Я рассказываю и вижу, что лицо заведующего приемной становится все более строгим и хмурым.

— Дайте документы, — говорит он, когда я умолкаю.

Он очень внимательно читает особые отметки в моем военном билете, придирчиво разглядывает ту запись в паспорте, где сказано, на основании каких документов выдан паспорт, затем столь же внимательно читает заявление Петра Николаевича и даже розовую карточку с Петровки, берет со стола какую-то книгу и, полистав ее, говорит:

— Ничего противозаконного я не нахожу, чтобы прописать вас в Москве. Вы приехали, чтобы учиться в институте, и вам, как бывшему фронтовику, необходимо поступить на подготовительные курсы. Так? Жилплощадь родные вам предоставляют, и даже с санитарной нормой в порядке. Тоже так? Ну, и что мы будем канитель тянуть? — И я снова вижу, как раздвигаются в улыбке губы под квадратиком седых усов.
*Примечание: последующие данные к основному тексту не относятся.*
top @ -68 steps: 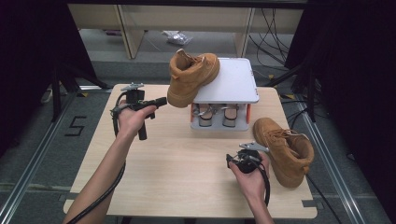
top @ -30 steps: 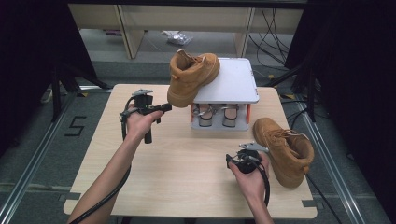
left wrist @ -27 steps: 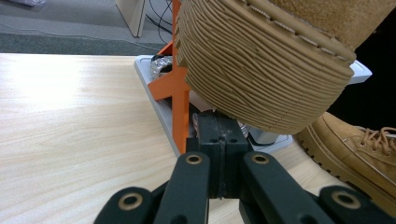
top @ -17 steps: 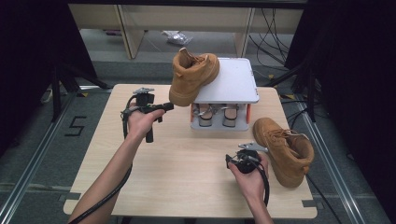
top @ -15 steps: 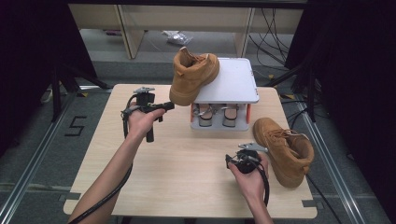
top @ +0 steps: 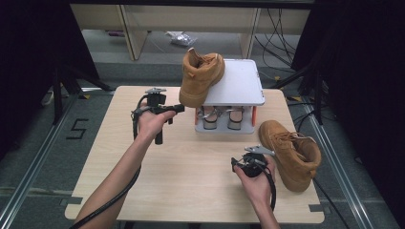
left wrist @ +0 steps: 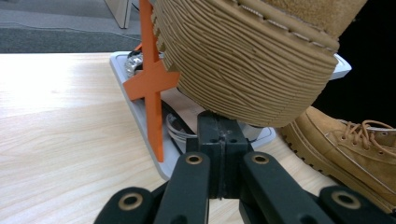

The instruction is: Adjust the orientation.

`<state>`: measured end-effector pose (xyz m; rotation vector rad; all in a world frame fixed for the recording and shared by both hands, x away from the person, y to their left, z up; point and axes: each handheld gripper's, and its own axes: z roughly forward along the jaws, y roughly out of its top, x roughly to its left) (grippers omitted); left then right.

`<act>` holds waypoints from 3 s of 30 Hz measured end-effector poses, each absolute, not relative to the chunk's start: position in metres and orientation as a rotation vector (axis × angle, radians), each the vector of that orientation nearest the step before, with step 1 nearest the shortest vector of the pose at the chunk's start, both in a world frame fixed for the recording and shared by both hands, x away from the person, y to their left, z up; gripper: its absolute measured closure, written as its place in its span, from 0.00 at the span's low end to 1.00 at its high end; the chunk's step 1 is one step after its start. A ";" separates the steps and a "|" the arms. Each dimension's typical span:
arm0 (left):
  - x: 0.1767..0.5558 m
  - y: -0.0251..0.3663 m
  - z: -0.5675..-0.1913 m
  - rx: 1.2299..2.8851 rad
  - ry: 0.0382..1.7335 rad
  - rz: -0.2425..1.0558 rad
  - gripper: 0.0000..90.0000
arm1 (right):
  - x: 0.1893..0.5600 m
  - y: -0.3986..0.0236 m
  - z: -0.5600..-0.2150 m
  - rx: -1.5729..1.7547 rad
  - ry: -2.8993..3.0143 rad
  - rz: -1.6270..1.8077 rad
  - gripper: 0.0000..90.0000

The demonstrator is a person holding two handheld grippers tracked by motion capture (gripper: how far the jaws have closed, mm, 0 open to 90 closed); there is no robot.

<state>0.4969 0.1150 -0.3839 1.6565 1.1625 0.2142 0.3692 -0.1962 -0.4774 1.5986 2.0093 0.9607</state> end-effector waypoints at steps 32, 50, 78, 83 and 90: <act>0.504 0.077 -0.375 1.730 1.125 0.194 1.00 | 0.370 -0.199 -0.478 1.585 2.003 0.978 0.48; 0.508 0.062 -0.379 1.755 1.130 0.168 1.00 | 0.368 -0.198 -0.476 1.623 1.992 0.973 0.48; 0.493 0.059 -0.371 1.768 1.044 0.189 1.00 | 0.368 -0.200 -0.475 1.604 1.991 0.968 0.48; 0.493 0.060 -0.371 1.760 1.043 0.186 1.00 | 0.368 -0.200 -0.476 1.600 2.003 0.970 0.48; 0.495 0.057 -0.370 1.761 1.053 0.179 1.00 | 0.368 -0.200 -0.475 1.601 1.993 0.967 0.48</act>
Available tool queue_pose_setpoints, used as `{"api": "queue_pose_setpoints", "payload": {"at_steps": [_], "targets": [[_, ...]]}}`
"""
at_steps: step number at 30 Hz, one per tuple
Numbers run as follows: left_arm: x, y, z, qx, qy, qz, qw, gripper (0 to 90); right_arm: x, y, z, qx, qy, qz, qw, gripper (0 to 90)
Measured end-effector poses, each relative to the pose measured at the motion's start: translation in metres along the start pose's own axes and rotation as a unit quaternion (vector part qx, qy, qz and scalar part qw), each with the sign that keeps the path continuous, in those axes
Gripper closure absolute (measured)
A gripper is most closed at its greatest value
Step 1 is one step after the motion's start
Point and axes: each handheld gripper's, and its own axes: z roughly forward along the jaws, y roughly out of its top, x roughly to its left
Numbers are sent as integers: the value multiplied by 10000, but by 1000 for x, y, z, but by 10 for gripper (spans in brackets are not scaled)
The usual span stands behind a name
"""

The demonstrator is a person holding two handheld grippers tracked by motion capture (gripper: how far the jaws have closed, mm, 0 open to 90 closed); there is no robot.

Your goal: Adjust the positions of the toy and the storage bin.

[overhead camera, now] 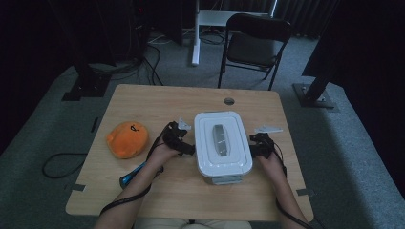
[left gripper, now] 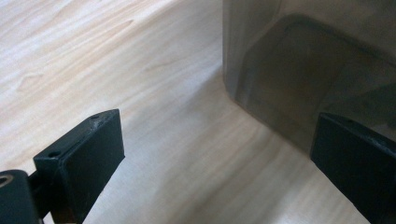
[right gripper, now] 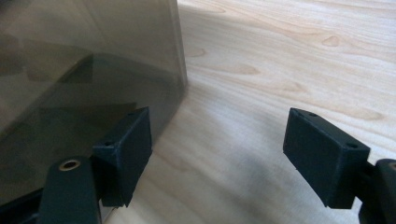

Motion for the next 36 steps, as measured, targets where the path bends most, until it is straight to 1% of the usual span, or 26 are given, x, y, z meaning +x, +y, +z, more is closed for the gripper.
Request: {"api": "queue_pose_setpoints", "payload": {"at_steps": [2, 5, 8, 12, 15, 18, 20, 23, 25, 27, 29, 30, 31, 32, 33, 35, 36], "targets": [[-2, -4, -3, -23, -2, -16, 10000, 35, 3, -2, -2, -4, 4, -45, 10000, 231], [-6, -9, -7, -22, -10, 33, 10000, 35, 7, -4, -4, 7, 43, -65, 10000, 231], [-12, -14, -12, -53, 56, 69, 9999, 34, 10, -6, -6, 16, 72, -121, 9999, 231], [-20, -21, -19, -82, 75, 137, 9998, 35, 16, -9, -9, 4, 63, -198, 9998, 231], [-25, -25, -22, -68, 32, 187, 9998, 35, 18, -12, -12, -11, 105, -167, 9998, 231], [-27, -27, -23, -59, -26, 175, 9998, 35, 19, -14, -13, -17, 118, -161, 9998, 231], [-30, -29, -24, -79, -26, 170, 9998, 35, 20, -15, -15, -15, 95, -199, 9998, 231], [-34, -32, -27, -86, -135, 228, 9996, 34, 21, -18, -18, -36, 118, -203, 9997, 231], [-35, -34, -27, -117, -180, 217, 9995, 34, 20, -20, -19, -42, 183, -196, 9996, 233], [-36, -37, -28, -146, -235, 209, 9994, 34, 19, -22, -20, -78, 205, -225, 9995, 216], [-37, -41, -29, -168, -356, 149, 9991, 34, 18, -23, -20, -85, 201, -185, 9996, 194], [-39, -43, -30, -171, -430, 149, 9988, 34, 17, -23, -20, -59, 148, -163, 9997, 194], [-40, -46, -30, -133, -451, 199, 9987, 34, 16, -24, -21, -28, 75, -171, 9998, 192], [-40, -46, -30, -133, -451, 199, 9987, 34, 16, -24, -21, -28, 75, -171, 9998, 192], [-44, -53, -31, -55, -512, 311, 9982, 34, 16, -25, -21, -4, 19, -191, 9998, 189], [-45, -59, -32, -30, -535, 338, 9980, 34, 14, -27, -26, -21, -26, -188, 9998, 181], [-45, -61, -33, -27, -526, 312, 9981, 34, 13, -28, -28, -18, -63, -181, 9998, 181]]}}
Заведующий приемной встает из кресла, пересаживается на свое место и, поглядывая сбоку на мои документы, что-то мелко и быстро пишет на листке бумаги.

— А из-за того, что был в плену, не имеют права отказать? — Я гляжу на склоненную седую голов почти с любовью. Я думаю: вот это человек! Я чувствую себя почти счастливым.

— Прописывайтесь и живите. Вы советский гражданин, демобилизованный воин. Закон на вашей стороне. А мы за этим делом проследим, порекомендуем товарищам не тянуть с пропиской и помочь вам в трудоустройстве. — Он отдает документы и на прощание крепко пожимает мне руку.

ГЛАВА ТРИДЦАТАЯ

1

Я сижу в трамвае и смотрю на Москву-реку. Трамвай медленно ползет по мосту. На улице оттепель: хмарь и слякоть. У гранитной набережной темнеет вмерзшая в лед баржа. Чернеет вода в полыньях.

«Любопытно, что зимой никто не топится, — думаю я. — Холодно. То ли дело револьвер: бац — и готово!»

— Что «бац и готово»? — неожиданно спрашивает меня сидящий напротив парень в армейском бушлате, но без погон, вероятно, недавно демобилизованный.

— Я не знаю. Что «бац и готово»? — говорю я.

— Да ты бредишь или пьяный? Ты же сам с собой разговариваешь!

— Я думаю, а не разговариваю. А тебе-то что?

— Да мне ничего. Думай или разговаривай. Хреново ты только думаешь: «Бац — и готово!» — Парень, усмехается.

У него здоровое, гладкое лицо, острые глаза.

— Что тебе, лихо?

— Ну, допустим. А что?

— Ты где сходишь? А то мне сейчас. Пошли?

— Пошли. — Мне, собственно, безразлично, где сходить.

Трамвай, миновав мост, пробегает еще метров сто, поворачивает направо и останавливается против пивной палатки на улице Разина.

— Давай по кружке, — предлагает парень. — Я угощаю.

Он расплачивается с продавщицей, протягивает одну кружку мне, и мы отходим на край прилавка.

— Какая же у тебя беда?

— Ты фронтовик? — спрашиваю я.

— фронтовик! — Парень вновь усмехается. — Война-то скоро уже два года как кончилась. Все и будем фронтовиками?

— Для кого кончилась, а для кого нет. Для маня, например, еще не кончилась, — говорю я. — Ты как считаешь, законы у нас должны соблюдаться?